* Exercise *
Without the pictures, write the listing below out again, line for line.

* Data shown *
········
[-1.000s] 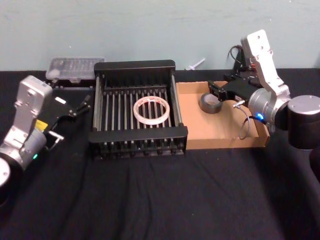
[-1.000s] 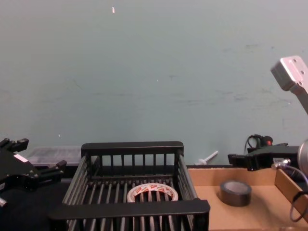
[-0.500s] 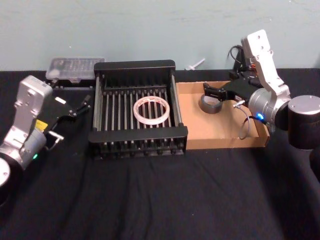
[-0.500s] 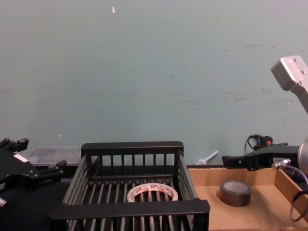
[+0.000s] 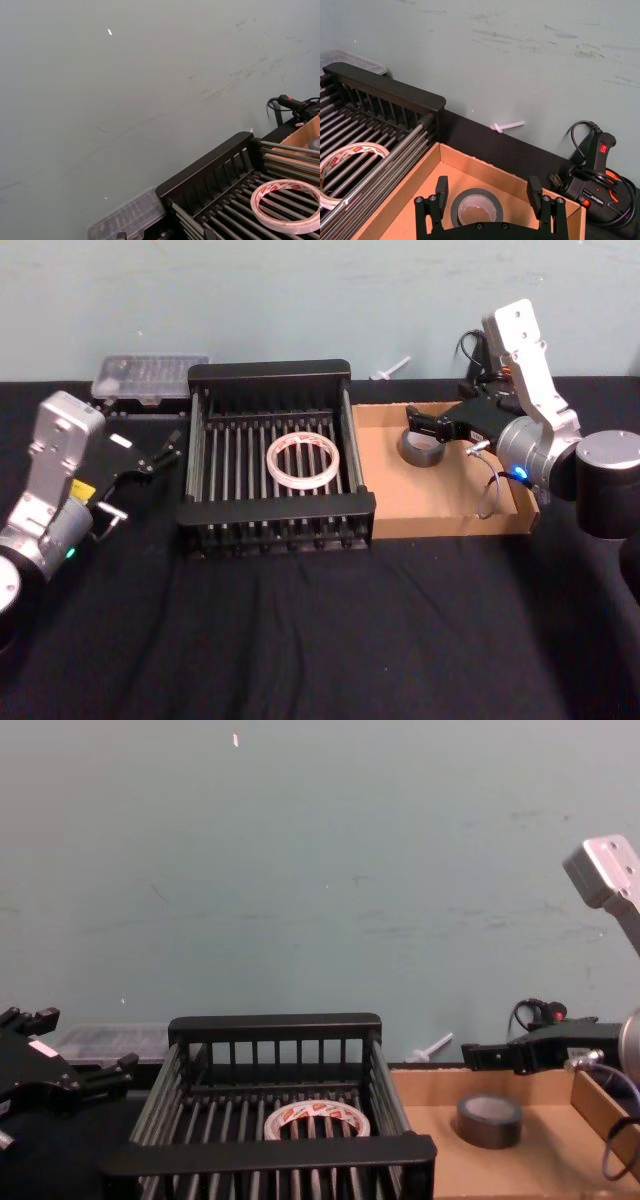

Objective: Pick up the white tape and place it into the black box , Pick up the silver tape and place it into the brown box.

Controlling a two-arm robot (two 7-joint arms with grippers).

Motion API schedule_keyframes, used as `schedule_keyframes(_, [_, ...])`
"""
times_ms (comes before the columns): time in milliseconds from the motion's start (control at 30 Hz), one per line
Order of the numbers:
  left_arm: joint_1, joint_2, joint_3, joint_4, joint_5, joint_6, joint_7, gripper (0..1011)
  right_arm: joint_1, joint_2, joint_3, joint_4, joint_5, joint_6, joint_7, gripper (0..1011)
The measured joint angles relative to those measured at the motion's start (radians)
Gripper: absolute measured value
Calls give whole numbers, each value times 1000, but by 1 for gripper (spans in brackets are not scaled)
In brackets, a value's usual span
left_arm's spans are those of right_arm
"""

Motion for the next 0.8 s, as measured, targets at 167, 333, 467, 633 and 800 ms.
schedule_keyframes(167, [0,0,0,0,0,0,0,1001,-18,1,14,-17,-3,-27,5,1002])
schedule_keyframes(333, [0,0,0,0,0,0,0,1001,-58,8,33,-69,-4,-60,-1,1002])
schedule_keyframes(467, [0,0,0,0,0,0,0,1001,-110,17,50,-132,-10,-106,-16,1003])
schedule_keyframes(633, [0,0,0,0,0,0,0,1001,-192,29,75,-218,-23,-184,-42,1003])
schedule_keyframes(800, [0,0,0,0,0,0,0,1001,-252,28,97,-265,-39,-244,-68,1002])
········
* Answer section *
[-1.000s] 
[-1.000s] 
[-0.500s] 
[-0.500s] 
[+0.000s] 

Objective: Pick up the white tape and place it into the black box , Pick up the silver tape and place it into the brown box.

Controlling a two-arm robot (two 7-joint arms with grippers).

Motion API schedule_keyframes, used as `schedule_keyframes(_, [_, ...])`
"""
times_ms (comes before the columns): time in milliseconds from the motion's start (control at 30 Hz), one per line
Order of the numbers:
  left_arm: joint_1, joint_2, joint_3, joint_4, joint_5, joint_6, joint_7, gripper (0..1011)
  right_arm: joint_1, joint_2, joint_3, joint_4, joint_5, joint_6, joint_7, gripper (0..1011)
The measured joint angles relative to those measured at the motion's start (radians)
Gripper: absolute measured value
Calls give whole numbers, each value times 1000, but by 1 for gripper (spans in brackets are not scaled)
In brackets, a value's usual span
left_arm's spans are those of right_arm
"""

Motion for the next 0.8 s, as measured, targets at 167, 333, 467, 633 and 800 ms.
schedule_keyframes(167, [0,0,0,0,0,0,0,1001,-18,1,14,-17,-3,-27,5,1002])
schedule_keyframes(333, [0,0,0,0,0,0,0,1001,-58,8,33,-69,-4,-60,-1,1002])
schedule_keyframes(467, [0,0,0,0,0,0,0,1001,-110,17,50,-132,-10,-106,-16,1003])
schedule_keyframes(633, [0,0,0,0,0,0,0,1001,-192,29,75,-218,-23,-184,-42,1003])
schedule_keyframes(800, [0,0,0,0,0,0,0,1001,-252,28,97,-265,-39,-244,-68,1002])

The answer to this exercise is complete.